**Task to complete:** Each line of the listing below should be restated word for word.
======== Exercise data
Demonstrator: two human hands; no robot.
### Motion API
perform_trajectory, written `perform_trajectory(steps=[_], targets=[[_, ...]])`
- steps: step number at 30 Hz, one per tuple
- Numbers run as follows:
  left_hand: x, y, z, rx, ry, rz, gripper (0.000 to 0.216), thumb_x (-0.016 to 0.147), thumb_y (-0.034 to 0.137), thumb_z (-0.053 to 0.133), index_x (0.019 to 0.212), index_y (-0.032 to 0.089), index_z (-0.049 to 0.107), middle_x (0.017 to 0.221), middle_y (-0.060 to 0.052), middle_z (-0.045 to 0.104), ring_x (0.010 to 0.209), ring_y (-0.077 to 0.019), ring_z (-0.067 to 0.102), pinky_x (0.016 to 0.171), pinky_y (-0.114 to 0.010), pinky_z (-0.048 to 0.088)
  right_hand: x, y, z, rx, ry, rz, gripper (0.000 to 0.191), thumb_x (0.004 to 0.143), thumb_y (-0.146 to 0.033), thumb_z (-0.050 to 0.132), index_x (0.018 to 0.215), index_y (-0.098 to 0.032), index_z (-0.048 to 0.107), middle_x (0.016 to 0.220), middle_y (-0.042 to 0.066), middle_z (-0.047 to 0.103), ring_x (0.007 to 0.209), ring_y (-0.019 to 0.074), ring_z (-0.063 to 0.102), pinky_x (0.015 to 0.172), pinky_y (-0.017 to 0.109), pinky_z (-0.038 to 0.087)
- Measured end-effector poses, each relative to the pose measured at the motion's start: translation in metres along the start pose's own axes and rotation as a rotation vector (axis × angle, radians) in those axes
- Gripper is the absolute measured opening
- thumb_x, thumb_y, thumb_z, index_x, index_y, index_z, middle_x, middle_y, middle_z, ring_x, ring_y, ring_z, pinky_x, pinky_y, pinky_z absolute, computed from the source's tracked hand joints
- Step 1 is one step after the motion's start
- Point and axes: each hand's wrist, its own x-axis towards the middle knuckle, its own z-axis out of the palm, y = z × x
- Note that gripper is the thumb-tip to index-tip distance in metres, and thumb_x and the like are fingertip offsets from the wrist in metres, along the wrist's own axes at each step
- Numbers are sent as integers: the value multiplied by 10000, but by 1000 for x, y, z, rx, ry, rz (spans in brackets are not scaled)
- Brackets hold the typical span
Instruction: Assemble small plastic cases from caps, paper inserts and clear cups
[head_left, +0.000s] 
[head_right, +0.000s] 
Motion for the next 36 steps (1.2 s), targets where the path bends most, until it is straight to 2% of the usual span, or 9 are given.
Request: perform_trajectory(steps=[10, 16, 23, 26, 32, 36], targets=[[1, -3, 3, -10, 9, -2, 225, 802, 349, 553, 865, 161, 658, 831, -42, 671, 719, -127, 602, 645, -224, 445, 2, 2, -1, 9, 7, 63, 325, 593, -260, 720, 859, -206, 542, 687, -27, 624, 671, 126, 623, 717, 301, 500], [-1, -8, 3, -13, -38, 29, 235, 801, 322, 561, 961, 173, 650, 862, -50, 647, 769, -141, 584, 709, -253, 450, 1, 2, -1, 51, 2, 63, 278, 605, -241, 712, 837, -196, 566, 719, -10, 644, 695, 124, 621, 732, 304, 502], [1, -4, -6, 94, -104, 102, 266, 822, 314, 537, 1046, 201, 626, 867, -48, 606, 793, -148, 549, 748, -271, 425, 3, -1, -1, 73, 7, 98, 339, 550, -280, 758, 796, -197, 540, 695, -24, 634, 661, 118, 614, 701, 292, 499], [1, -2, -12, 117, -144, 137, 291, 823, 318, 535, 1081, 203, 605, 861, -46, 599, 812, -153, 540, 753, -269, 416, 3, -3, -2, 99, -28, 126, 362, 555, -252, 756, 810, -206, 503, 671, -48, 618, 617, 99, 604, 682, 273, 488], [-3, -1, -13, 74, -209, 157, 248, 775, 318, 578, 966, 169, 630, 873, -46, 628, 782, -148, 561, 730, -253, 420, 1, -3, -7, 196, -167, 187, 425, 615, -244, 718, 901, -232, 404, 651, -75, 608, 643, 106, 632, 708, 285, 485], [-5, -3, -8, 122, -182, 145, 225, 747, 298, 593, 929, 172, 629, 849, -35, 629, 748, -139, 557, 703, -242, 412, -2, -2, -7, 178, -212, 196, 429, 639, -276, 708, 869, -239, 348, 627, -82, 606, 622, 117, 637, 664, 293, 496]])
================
**Exercise response:**
Demonstrator: two human hands; no robot.
### Motion API
perform_trajectory, written `perform_trajectory(steps=[_], targets=[[_, ...]])`
- steps: step number at 30 Hz, one per tuple
- Numbers run as follows:
  left_hand: x, y, z, rx, ry, rz, gripper (0.000 to 0.216), thumb_x (-0.016 to 0.147), thumb_y (-0.034 to 0.137), thumb_z (-0.053 to 0.133), index_x (0.019 to 0.212), index_y (-0.032 to 0.089), index_z (-0.049 to 0.107), middle_x (0.017 to 0.221), middle_y (-0.060 to 0.052), middle_z (-0.045 to 0.104), ring_x (0.010 to 0.209), ring_y (-0.077 to 0.019), ring_z (-0.067 to 0.102), pinky_x (0.016 to 0.171), pinky_y (-0.114 to 0.010), pinky_z (-0.048 to 0.088)
  right_hand: x, y, z, rx, ry, rz, gripper (0.000 to 0.191), thumb_x (0.004 to 0.143), thumb_y (-0.146 to 0.033), thumb_z (-0.050 to 0.132), index_x (0.018 to 0.215), index_y (-0.098 to 0.032), index_z (-0.048 to 0.107), middle_x (0.016 to 0.220), middle_y (-0.042 to 0.066), middle_z (-0.047 to 0.103), ring_x (0.007 to 0.209), ring_y (-0.019 to 0.074), ring_z (-0.063 to 0.102), pinky_x (0.015 to 0.172), pinky_y (-0.017 to 0.109), pinky_z (-0.038 to 0.087)
- Measured end-effector poses, each relative to the pose measured at the motion's start: translation in metres along the start pose's own axes and rotation as a rotation vector (axis × angle, radians) in those axes
- Gripper is the absolute measured opening
- thumb_x, thumb_y, thumb_z, index_x, index_y, index_z, middle_x, middle_y, middle_z, ring_x, ring_y, ring_z, pinky_x, pinky_y, pinky_z absolute, computed from the source's tracked hand joints
- Step 1 is one step after the motion's start
- Point and axes: each hand's wrist, its own x-axis towards the middle knuckle, its own z-axis out of the palm, y = z × x
- Note that gripper is the thumb-tip to index-tip distance in metres, and thumb_x and the like are fingertip offsets from the wrist in metres, along the wrist's own axes at each step
- Numbers are sent as integers: the value multiplied by 10000, but by 1000 for x, y, z, rx, ry, rz (spans in brackets are not scaled)
- Brackets hold the typical span
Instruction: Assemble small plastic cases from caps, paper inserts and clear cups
[head_left, +0.000s] 
[head_right, +0.000s] 
Motion for the next 36 steps (1.2 s), targets where the path bends most, until it is straight to 2% of the usual span, or 9 are given.
Request: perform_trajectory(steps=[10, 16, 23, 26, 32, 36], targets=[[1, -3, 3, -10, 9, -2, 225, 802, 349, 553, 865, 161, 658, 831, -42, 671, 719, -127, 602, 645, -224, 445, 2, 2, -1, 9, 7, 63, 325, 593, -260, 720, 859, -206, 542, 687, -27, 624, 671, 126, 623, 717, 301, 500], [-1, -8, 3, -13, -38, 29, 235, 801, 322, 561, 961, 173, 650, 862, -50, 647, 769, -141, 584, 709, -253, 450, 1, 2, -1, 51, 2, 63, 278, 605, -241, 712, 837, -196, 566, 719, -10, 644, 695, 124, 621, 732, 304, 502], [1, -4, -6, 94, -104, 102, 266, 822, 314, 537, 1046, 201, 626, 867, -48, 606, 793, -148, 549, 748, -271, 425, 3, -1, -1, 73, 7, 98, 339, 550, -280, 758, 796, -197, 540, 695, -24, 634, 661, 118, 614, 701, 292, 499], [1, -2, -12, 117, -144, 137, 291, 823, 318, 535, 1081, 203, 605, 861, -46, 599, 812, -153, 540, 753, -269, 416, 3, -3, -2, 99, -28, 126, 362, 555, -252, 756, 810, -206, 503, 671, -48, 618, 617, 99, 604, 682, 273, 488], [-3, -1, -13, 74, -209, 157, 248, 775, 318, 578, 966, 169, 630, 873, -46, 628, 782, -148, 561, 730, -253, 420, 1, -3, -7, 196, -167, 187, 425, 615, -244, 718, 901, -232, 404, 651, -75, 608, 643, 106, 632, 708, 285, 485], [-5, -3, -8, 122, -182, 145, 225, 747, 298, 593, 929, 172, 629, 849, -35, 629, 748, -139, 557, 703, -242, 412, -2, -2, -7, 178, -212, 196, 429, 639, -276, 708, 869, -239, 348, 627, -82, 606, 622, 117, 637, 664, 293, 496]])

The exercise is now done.